By moving faster than the opposition, a dispute party can strive to draw "the conceptual box" around IP and clearly define it for the arbitrators. The goal of leveraging expert technical support is to make the disputed issues easy for the arbitrators to understand. Defining key concepts early creates a framework that can guide the discovery and organization of admissible evidence. For instance, expert witnesses can help arbitrators understand whether a public patent disclosure tells the whole story or whether a product relies on additional trade secret information. An early investment in effective technical research can help clarify the issues and even encourage an early, cost-saving resolution. 

  1. In disputes over licensing deals, focus on contract language. 

Based on our expert engagement in several IP arbitrations, the words in a contract generally outweigh those in a patent.

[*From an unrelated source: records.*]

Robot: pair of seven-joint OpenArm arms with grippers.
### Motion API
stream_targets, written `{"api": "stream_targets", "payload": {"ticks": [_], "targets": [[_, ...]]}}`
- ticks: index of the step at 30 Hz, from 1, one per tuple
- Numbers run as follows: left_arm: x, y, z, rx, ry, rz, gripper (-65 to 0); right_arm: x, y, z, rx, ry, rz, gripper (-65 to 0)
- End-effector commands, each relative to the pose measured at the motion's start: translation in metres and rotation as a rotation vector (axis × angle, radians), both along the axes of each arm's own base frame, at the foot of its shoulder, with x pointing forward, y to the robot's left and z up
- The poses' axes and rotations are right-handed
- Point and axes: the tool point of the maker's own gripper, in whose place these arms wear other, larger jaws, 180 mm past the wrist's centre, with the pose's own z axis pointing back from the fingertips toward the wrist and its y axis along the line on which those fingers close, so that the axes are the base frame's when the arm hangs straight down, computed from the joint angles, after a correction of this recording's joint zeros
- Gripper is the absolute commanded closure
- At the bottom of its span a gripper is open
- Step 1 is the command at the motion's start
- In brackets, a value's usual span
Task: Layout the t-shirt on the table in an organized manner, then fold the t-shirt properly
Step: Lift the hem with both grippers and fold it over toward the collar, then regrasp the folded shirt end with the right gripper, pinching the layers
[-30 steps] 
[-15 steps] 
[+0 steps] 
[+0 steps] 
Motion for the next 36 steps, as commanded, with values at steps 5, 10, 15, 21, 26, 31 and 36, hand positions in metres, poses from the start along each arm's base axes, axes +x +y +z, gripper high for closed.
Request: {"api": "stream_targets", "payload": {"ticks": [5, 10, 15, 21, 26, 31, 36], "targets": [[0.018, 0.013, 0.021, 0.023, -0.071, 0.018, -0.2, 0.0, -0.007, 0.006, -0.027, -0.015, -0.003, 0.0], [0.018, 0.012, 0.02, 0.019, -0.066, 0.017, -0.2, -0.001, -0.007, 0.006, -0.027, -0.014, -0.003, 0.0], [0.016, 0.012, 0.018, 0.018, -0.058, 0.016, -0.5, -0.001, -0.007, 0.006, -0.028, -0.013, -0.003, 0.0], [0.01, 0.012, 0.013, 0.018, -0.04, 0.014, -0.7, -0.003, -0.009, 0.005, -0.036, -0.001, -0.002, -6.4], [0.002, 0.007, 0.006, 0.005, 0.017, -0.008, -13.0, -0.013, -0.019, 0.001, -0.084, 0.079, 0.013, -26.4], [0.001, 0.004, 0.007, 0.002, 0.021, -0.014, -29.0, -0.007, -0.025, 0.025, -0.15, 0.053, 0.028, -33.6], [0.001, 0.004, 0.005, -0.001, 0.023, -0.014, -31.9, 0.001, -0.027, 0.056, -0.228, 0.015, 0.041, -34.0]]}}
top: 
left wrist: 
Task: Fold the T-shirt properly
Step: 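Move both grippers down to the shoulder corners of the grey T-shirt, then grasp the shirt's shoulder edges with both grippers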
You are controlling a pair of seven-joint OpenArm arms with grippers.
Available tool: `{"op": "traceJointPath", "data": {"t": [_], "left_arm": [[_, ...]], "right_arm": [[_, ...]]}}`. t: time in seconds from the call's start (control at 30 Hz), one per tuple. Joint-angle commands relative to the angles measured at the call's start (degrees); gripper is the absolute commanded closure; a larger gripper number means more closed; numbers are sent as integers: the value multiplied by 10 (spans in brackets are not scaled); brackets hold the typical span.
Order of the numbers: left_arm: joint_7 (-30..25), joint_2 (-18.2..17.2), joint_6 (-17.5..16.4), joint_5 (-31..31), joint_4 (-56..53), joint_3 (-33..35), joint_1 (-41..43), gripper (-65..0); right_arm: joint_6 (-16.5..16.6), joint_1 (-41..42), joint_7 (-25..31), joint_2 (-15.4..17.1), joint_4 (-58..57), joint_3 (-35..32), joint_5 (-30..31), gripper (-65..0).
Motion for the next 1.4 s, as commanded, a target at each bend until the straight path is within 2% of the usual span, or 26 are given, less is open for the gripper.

While arbitration over licensing deals frequently arises because a collaborating partner has infringed a patent or developed unlicensed products from the originator's patent, what matters to an arbitrator is that the licensee stepped outside the bounds of a contract. On the other hand, disputes purely involving patent infringement or invalidity allegations typically belong in government courts. 

Technical experts can help arbitrators understand the bounds of contract terms as they would be commonly understood by someone in the industry. For example, if the bounds of the term "product assembly" appearing in a contract without specificity are in dispute, expert evidence can assist in providing arbitrators with perspective as to how one with technical know-how in that specific industry would expect to design, develop, sell, or procure that assembly. Conditions to the licensing agreement may also frequently include references to derivatives of licensed technology. Expert analysis can again be essential in establishing the boundaries of novelty in iterative or future generations of a product, or conversely, the likelihood of independent ideation in the specific technical domain in question.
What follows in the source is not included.